(Task goal)
The reply should consist of one number, the count of lines below in which the word "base" appears.

- - - - - - -

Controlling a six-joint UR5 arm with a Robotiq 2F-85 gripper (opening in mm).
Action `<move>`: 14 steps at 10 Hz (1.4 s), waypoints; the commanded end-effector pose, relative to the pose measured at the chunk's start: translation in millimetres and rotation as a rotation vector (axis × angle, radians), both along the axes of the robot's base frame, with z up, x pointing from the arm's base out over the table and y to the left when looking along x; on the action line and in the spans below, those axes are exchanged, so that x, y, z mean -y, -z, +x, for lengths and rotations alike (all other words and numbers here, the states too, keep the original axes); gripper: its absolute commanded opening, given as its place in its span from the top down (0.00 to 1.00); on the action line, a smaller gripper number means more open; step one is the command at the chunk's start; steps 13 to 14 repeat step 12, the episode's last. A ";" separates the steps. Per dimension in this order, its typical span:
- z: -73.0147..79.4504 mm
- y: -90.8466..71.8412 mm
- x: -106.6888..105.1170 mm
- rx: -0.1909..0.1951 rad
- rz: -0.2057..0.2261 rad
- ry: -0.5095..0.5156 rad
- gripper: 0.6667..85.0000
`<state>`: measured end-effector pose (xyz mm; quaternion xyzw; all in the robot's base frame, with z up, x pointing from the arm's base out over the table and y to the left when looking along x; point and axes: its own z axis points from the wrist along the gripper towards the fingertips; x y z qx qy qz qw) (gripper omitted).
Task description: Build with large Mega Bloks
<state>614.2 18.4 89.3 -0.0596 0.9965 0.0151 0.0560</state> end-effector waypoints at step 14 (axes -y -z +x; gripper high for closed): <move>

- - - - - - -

(Response)
2